I have been getting blessed reading the Psalms and having Strong's Concordance at my fingertips. Amazing how knowing the roots of words or multiple meanings of words can turn on a light in my heart.
Especially Psalm 139.
It was my mother's favorite Psalm.
v15 "I was made in secret and curiously wrought..." curiously wrought means "embroidered in variegated colors."
What a glorious concept!
While God was in the process of creating you, individual you, He was hand-embroidering you with the colors He delighted in - your laugh was one color, your way of looking at things, the small wonders of His creation that delight your heart - all were individually chosen and placed just so, like the stars. And - like the stars - He knows you by name, too.
v16 "Thine eyes did see my substance..." As the tiniest of 2-celled embryos, God knew you. He knew who you are, He knew what you would do with your life, every sin you would commit - and He loved you (the quintessential Proud Papa - that's Him!)
"...and in Thy book all were written..." ("members" is not in the original) In other words, I am a full person in God's eyes, all of my attributes are there, I am not just a clump of cells - and like my Father, I am.
"... which in continuance were fashioned..." - that is a potter's term meaning "to squeeze into shape." The Potter was already fashioning my clay into a vessel and, yes, some days I can still feel the squeezing going on ! (incidentally, this is the same term used in Genesis when He formed Adam out of the ground - the only thing handmade of all creation, a hands-on creation by the King of the Universe - that's YOU!)
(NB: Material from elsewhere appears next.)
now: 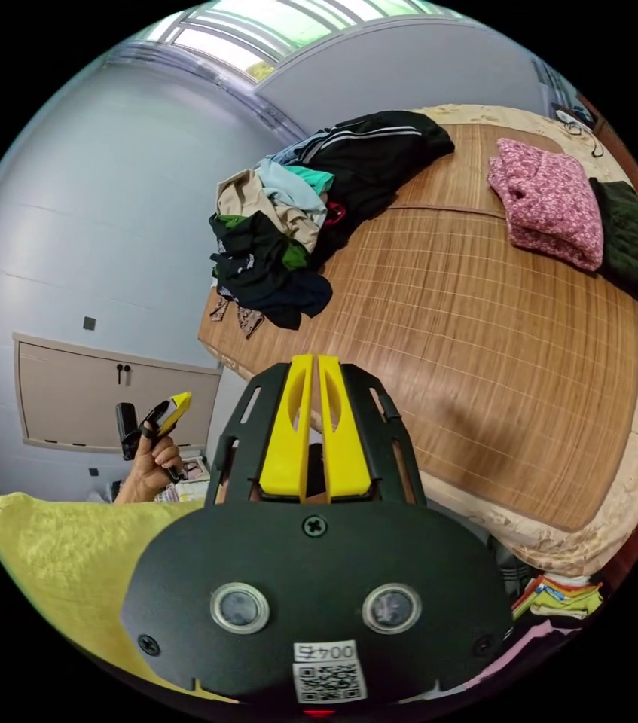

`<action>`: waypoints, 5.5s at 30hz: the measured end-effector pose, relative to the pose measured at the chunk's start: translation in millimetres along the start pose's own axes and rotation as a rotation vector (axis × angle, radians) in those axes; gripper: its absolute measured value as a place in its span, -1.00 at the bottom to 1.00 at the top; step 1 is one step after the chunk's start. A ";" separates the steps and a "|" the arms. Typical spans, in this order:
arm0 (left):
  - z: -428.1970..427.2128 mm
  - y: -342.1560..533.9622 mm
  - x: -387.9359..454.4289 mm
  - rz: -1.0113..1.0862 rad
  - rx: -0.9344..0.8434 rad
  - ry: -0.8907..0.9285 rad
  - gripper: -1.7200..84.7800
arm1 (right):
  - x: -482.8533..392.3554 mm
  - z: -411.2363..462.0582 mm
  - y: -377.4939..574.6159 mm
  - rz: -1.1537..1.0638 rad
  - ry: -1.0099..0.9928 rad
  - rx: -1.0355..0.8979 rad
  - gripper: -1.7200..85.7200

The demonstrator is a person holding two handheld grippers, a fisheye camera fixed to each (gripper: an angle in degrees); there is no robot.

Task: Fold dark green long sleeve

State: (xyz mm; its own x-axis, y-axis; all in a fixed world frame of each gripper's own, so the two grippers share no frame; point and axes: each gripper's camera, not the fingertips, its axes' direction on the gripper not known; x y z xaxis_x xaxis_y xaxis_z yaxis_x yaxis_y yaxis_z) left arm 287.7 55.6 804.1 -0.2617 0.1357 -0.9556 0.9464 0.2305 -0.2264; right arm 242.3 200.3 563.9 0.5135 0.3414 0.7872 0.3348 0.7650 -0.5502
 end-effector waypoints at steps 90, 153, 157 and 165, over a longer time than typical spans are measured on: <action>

"...when as yet there were none of them." Before I was even conceived, He had thought of me, knew how He would shape me, what attributes He would give me, and had numbered every second of my life, every hair on my head.
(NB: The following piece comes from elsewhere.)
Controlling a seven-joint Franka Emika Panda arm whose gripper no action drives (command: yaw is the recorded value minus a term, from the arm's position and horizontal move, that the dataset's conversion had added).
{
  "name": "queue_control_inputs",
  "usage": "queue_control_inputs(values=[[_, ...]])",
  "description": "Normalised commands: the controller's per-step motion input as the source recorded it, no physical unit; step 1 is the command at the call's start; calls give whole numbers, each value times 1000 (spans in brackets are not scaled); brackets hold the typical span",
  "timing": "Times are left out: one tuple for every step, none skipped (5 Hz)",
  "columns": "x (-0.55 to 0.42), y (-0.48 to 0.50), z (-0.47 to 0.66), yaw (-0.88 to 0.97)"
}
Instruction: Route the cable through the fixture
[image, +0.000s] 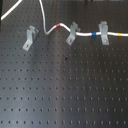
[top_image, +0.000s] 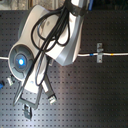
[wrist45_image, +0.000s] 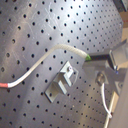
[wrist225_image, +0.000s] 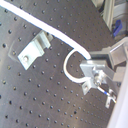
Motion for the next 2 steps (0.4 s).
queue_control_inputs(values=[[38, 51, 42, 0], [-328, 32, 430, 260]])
v.17"How precious also are Thy thoughts unto me..." the word "precious" also means "costly" - Yes, my every breath, my every thought is precious to Him - but I also cost Him His most precious possession, His only Son. Knowing that more fully than words could ever express, He still chose for me to be created. Before the foundation of the world He chose me - and was willing to pay the price for that choice.
Grace, and grace alone.
I will probably never be able to completely comprehend what a privilege it is to be called by Him, to belong to Him, as long as I live on this earth. In heaven, where I am promised the ability to know even as I am known; will I then understand the cost? It seems impossible to me - no matter how long I meditate on the cost, I keep coming up with new aspects of the tally - His heart broken, His Son broken, His Son bled like the Passover lamb to "make Him kosher", to tolerate my sin, to equate each sin with the supreme agony of not just the cross, but every second lived confined to a human body - and that for eternity!!! To never again have the freedom of existing without boundaries, He will forever restrain Himself to exist within the parameters of His flesh. So much, so very much He gave up. When our Father tore the curtains in the Holy of Holies from the top down (tearing the clothes is a sign of deep mourning in the Jewish culture) He was revealing the broken Father heart that sacrificed everything He valued. Everything! for me, for you.